Loi Santé: le don d'organes bientôt facilité?

Les prélèvements d'organes seront-ils bientôt facilités? (photo d'illustration) - Dominique Faget - AFP
Les dons d'organes seront-ils bientôt systématiques? Un amendement intégré au projet de loi Santé de Marisol Touraine a pour objectif de faciliter le prélèvement d'organes sur un individu décédé, si celui-ci n'a pas exprimé de souhait sur la question de son vivant. Adopté le 20 mars dernier par la commission des Affaires sociales de l'Assemblée, l'amendement, soutenu par le gouvernement, doit maintenant être adopté par le Parlement.
Consentement présumé
Si cet amendement, présenté par les députés Jean-Louis Touraine et Michèle Delaunay, venait à être définitivement adopté, il rendrait l'obtention d'organes plus facile, en renforçant l'idée de consentement présumé du défunt. Autrement dit, le médecin ne serait plus obligé de consulter la famille de la personne décédée pour obtenir une autorisation de prélèvement, et donc, de se heurter à un éventuel refus.
Selon cet amendement, qui entrerait en application en 2018, les proches du défunt seraient désormais simplement "informés des prélèvements envisagés" et de leur finalité. Objectif: lutter efficacement contre le manque d'organes disponibles pour des greffes.
Forte hausse des refus et augmentation de la demande
La loi actuelle prévoit déjà le consentement présumé au don d'organes, c'est-à-dire que le prélèvement peut être pratiqué dès lors que la personne décédée n'a pas fait connaître son refus de son vivant. Ce refus peut aujourd'hui être exprimé par tout moyen: l'inscription sur un registre national des refus, mais également par le biais des proches, systématiquement interrogés sur une éventuelle opposition au don d'organes exprimée de son vivant par le défunt (si son nom ne figure pas dans le registre national des refus).
Le taux de refus de prélèvement est passé de 9,6% en 1990 à 33,7% en 2012, voire à près de 40% si on s'en tient aux greffons utilisables, alors même que, selon un sondage réalisé en 2013 par Opinion Way, seuls 21% des Français seraient hostiles aux dons d'organes.

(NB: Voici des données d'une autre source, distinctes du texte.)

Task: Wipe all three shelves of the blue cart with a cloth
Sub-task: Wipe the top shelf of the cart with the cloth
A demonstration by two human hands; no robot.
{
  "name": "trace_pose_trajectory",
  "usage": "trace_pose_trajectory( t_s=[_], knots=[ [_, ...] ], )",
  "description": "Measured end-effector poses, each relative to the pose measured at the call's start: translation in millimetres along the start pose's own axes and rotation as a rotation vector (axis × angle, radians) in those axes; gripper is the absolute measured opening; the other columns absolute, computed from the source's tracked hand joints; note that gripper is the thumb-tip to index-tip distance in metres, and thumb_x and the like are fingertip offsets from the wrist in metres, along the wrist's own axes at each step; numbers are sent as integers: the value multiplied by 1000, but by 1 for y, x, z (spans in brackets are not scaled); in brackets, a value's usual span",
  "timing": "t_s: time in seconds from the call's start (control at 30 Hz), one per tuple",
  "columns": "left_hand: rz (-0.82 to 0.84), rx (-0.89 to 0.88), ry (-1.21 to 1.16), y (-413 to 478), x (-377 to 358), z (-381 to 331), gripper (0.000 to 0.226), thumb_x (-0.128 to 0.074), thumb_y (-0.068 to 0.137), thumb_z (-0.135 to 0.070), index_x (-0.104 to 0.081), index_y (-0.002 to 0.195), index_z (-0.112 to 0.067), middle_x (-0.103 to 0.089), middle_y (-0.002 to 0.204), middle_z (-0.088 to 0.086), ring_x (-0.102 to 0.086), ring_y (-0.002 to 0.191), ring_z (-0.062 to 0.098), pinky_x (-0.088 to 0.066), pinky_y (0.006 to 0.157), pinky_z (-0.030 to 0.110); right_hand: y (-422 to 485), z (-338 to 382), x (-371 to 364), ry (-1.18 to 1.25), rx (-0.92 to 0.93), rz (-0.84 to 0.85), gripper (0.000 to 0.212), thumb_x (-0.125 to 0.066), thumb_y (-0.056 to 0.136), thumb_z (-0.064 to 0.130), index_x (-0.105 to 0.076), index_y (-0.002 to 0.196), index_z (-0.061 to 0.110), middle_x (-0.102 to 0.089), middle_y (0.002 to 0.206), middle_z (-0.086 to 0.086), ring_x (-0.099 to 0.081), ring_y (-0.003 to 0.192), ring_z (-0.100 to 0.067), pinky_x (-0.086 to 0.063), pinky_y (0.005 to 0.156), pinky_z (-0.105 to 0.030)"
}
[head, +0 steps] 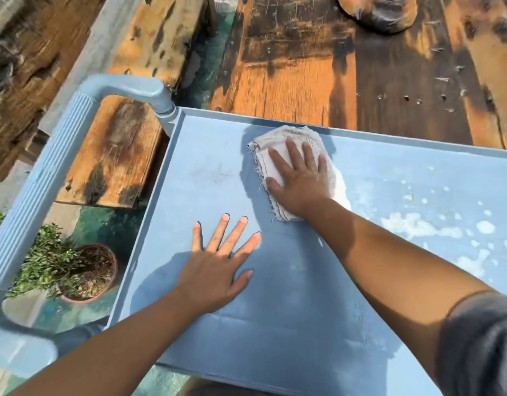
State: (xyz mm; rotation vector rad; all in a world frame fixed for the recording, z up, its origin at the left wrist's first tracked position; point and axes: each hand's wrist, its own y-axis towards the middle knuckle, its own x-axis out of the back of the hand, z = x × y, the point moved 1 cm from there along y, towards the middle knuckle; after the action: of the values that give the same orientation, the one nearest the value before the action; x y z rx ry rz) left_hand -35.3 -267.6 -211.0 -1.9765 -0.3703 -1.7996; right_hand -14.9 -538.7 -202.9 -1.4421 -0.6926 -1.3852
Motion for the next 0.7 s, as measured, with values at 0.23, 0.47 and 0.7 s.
trace_pose_trajectory(
  t_s=[0.23,0.47,0.7],
  knots=[
    [19,-19,-2,1,4,0,68,-32,94,-63,-13,155,-40,-9,167,-1,-5,153,29,-12,112,71,4,-28,11,-24,125,-149,75,-25,90,77,-22,156,42,-11,169,1,-14,152,-31,-9,121,-57],
    [-3,-24,-47,-1,7,-2,67,-35,95,-60,-18,155,-38,-11,166,0,-8,153,28,-12,113,69,-25,-18,-10,47,-176,-151,79,-15,90,74,-7,160,37,6,169,-11,6,155,-35,2,122,-60],
    [35,-10,-73,1,4,-2,63,-28,97,-57,-8,155,-41,-2,167,-4,-1,153,27,-8,114,70,-122,-4,-38,37,-273,-167,78,-16,93,71,-5,161,34,0,169,-14,6,155,-37,1,122,-59]
  ],
)
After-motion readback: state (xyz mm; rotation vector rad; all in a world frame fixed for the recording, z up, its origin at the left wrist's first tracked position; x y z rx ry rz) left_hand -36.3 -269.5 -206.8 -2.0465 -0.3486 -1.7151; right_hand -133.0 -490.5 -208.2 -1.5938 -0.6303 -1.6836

Pour la Fondation Greffe de vie, 19.000 personnes sont aujourd'hui en attente d'une greffe en France, un nombre qui augmente beaucoup plus vite que les greffons disponibles. "1% de refus équivaut à 100 greffons", relève la Fondation, qui estime qu'en réduisant le taux de refus, "on pourrait éviter que 500 à 700 personnes meurent chaque année par manque de greffons".
Les associations de greffés partagées
Les associations de greffés ont diversement accueilli l'amendement. "Cet amendement est capital, il va permettre de sauver des centaines de vies", a déclaré Jean-Pierre Scotti, président de la Fondation Greffe de vie, qui milite pour une modification de la loi actuelle. Mais il estime par ailleurs qu'il est très difficile pour des proches "dans la douleur" de répondre "oui" en l'espace de quelques instants. Par précaution, ils ont tendance à refuser le prélèvement, "quitte à le regretter par la suite", selon lui.
Pour Yvanie Caillé, la directrice de l'association de malades et greffés du rein Renaloo, court-circuiter l'avis des familles "n'est pas forcément la mesure la plus efficace et la plus souhaitable" pour augmenter les dons d'organes. "Je crains des réactions délétères des familles qui risquent de se sentir agressées par l'application stricto sensu de ce texte", relève-t-elle, en soulignant l'importance d'un "dialogue" entre les parents et les équipes de coordination, comme c'est le cas en Espagne, où le taux de refus atteint seulement 15%.
C'est en "accompagnant les familles plutôt qu'en leur extorquant un consentement" qu'on réussira, estime-t-elle, à faire augmenter les dons d'organes.